HPC Administration Tutorial - Part 3

Created: 2025-03-16 17:02:37 | Last updated: 2025-03-16 17:02:37 | Status: Public

Monitoring, Troubleshooting, Performance Tuning, and Documentation

This third part of our HPC administration tutorial focuses on operational aspects of managing an HPC cluster.

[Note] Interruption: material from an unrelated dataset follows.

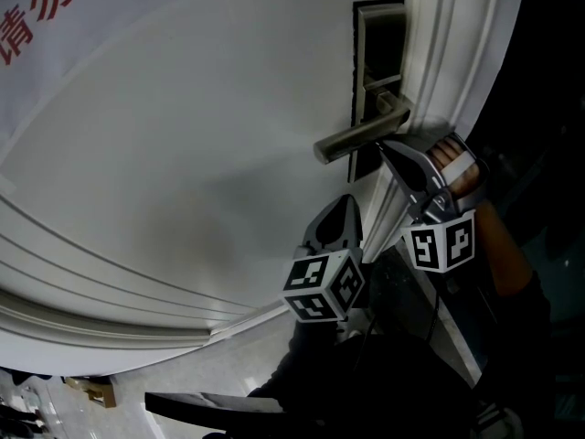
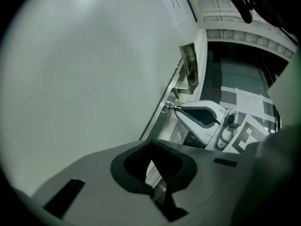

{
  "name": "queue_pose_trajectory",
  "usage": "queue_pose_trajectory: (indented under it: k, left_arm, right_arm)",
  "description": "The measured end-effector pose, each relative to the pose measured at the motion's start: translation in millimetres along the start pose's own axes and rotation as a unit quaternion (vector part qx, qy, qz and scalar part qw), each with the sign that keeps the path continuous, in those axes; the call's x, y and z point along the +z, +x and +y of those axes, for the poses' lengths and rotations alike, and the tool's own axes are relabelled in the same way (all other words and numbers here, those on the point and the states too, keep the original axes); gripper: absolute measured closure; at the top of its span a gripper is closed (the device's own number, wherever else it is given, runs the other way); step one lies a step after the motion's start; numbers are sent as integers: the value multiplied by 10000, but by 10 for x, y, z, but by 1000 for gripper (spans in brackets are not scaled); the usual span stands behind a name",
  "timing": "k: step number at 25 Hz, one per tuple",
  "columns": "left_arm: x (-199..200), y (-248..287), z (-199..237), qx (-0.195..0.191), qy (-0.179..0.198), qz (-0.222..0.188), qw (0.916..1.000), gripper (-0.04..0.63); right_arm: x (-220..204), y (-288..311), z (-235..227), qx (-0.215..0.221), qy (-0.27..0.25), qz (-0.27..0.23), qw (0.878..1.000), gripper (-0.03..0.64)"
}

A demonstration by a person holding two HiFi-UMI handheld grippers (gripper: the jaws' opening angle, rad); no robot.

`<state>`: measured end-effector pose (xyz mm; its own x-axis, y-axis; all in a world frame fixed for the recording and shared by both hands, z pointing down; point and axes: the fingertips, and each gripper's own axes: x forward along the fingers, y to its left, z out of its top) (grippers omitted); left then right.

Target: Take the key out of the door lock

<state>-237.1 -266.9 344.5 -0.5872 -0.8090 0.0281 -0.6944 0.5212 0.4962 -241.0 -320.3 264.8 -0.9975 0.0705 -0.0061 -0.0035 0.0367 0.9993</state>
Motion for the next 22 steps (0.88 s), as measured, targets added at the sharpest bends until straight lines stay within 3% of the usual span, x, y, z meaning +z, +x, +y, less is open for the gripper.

Learning to effectively monitor, troubleshoot, optimize, and document your HPC environment is essential for maintaining reliable research computing services.

Table of Contents

Monitoring and Troubleshooting

System Monitoring Setup

  1. Basic Monitoring Tools:
   # Install essential monitoring tools
   sudo apt install -y htop iotop sysstat nmon dstat
  1. Setting up Prometheus and Grafana:

Install Prometheus:

   # Download Prometheus
   wget https://github.com/prometheus/prometheus/releases/download/v2.43.0/prometheus-2.43.0.linux-armv7.tar.gz
   tar xvf prometheus-2.43.0.linux-armv7.tar.gz
   sudo mv prometheus-2.43.0.linux-armv7 /opt/prometheus

   # Create service file
   sudo nano /etc/systemd/system/prometheus.service

Add to service file:

   [Unit]
   Description=Prometheus Monitoring System
   Documentation=https://prometheus.io/docs/introduction/overview/
   After=network-online.target

   [Service]
   User=pi
   ExecStart=/opt/prometheus/prometheus --config.file=/opt/prometheus/prometheus.yml

   [Install]
   WantedBy=multi-user.target

Configure Prometheus:

   sudo nano /opt/prometheus/prometheus.yml

Basic configuration:

   global:
     scrape_interval: 15s

   scrape_configs:
     - job_name: 'prometheus'
       static_configs:
         - targets: ['localhost:9090']

     - job_name: 'node_exporter'
       static_configs:
         - targets: ['pi-head:9100', 'pi-compute-01:9100', 'pi-compute-02:9100']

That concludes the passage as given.